= Dan Thawley =

Dan Thawley is an Australian-born journalist, curator, and creative director. Thawley is the artistic director of Matter and Shape, a design salon in Paris, France. He was the former editor-in-chief of A Magazine Curated By and has served as a features editor of SSAW and Arena Homme + and has contributed to publications such Another, Architectural Digest, The Business of Fashion, Interview, New York Magazine The Cut, L'Uomo Vogue, Vogue, and Wallpaper. He lives and works in Paris, France.

== Work ==
Thawley was in a band when he lived in Australia and performing onstage marked his entry into fashion. He would go on to work at Ralph Lauren and then a boutique in Oxford Street in London, Assin. He received an honorary Doctorate from Aalto University in Helsinki, Finland in 2019.

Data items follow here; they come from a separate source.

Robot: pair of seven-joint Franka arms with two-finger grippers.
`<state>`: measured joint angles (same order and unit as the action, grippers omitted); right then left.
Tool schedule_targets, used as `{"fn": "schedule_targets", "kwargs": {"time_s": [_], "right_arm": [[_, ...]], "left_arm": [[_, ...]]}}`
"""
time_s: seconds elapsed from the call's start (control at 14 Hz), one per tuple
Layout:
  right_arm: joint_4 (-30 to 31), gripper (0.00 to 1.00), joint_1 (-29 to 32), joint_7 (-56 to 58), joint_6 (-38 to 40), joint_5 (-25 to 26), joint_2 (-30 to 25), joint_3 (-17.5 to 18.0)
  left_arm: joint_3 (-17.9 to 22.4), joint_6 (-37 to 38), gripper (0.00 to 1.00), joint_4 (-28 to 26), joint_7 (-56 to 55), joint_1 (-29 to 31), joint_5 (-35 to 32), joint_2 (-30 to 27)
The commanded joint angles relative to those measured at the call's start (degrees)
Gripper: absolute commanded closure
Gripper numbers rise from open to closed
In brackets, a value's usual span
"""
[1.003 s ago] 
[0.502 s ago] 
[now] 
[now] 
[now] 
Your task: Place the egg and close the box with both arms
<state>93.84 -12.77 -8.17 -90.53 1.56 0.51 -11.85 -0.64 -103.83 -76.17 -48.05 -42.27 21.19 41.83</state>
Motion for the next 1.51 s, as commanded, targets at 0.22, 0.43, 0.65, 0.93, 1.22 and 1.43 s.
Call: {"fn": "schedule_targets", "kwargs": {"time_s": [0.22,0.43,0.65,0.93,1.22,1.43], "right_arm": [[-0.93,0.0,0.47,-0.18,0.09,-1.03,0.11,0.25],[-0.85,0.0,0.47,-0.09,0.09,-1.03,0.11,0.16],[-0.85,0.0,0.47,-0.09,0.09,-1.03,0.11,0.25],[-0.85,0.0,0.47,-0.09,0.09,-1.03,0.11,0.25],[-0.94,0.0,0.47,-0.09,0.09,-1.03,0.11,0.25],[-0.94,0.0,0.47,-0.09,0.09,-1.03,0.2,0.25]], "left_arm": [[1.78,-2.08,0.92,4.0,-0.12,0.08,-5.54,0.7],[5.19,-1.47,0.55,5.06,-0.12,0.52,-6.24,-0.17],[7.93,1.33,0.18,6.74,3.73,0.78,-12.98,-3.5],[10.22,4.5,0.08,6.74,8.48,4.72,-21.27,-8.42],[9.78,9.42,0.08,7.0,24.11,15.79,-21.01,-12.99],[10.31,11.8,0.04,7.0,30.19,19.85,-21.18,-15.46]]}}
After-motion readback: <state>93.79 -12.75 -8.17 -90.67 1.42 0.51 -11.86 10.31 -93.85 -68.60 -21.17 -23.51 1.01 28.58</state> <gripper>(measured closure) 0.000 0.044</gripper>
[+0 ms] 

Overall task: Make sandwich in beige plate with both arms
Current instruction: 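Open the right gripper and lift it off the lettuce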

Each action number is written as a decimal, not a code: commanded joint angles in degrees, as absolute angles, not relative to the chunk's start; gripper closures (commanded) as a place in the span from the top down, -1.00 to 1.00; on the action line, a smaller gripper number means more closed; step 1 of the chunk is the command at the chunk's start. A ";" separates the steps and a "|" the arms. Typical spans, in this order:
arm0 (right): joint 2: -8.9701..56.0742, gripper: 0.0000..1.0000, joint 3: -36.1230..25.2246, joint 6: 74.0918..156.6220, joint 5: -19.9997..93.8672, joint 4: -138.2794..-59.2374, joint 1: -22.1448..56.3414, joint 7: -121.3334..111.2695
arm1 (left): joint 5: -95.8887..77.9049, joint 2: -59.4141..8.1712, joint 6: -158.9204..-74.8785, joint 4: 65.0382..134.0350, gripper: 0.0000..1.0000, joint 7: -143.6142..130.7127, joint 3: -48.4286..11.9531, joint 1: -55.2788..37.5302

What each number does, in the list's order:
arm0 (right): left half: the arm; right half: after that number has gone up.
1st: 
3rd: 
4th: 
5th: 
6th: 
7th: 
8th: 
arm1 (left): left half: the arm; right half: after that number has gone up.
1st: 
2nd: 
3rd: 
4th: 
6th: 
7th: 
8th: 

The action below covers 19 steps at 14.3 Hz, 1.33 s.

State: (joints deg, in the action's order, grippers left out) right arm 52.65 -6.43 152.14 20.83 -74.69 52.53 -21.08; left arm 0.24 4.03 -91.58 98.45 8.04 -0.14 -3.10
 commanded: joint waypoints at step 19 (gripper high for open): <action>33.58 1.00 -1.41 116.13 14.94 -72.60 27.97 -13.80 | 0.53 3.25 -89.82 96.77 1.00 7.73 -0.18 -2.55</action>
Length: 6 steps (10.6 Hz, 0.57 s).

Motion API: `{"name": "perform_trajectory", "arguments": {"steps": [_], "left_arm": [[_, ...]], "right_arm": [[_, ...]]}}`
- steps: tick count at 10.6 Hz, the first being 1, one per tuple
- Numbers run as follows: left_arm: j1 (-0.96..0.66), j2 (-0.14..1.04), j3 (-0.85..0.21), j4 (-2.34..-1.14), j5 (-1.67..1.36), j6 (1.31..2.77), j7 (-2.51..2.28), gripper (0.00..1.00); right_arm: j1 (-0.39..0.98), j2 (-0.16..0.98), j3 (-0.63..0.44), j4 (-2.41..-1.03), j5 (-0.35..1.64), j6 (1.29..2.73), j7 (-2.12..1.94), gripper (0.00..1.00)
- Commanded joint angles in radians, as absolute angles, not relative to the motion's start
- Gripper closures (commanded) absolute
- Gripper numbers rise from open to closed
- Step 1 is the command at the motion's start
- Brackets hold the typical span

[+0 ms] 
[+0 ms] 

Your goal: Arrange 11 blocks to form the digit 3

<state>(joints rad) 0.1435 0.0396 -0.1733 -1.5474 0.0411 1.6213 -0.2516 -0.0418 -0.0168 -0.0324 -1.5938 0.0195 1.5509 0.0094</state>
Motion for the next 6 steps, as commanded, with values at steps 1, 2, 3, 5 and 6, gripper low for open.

The editor joined fashion title A Magazine Curated By as an online editor in 2009 and became editor-in-chief in 2010. He has curated issues with major fashion labels and designers including Kim Jones, Giambattista Valli, Rodarte, Delfina Delettrez Fendi, Thom Browne, Alessandro Michele, Eckhaus Latta, and Simone Rocha, amongst others.

Thawley authored Radical Renaissance, a 200-plus page book published by Assouline NYC in 2016.

In 2024, Thawley turned the online Matter and Shape into a physical space. The first iteration showcased the likes of Sacai, Flos, Bocci, Rick Owens, Alessi. The salon was staged during women's fashion week in the spring.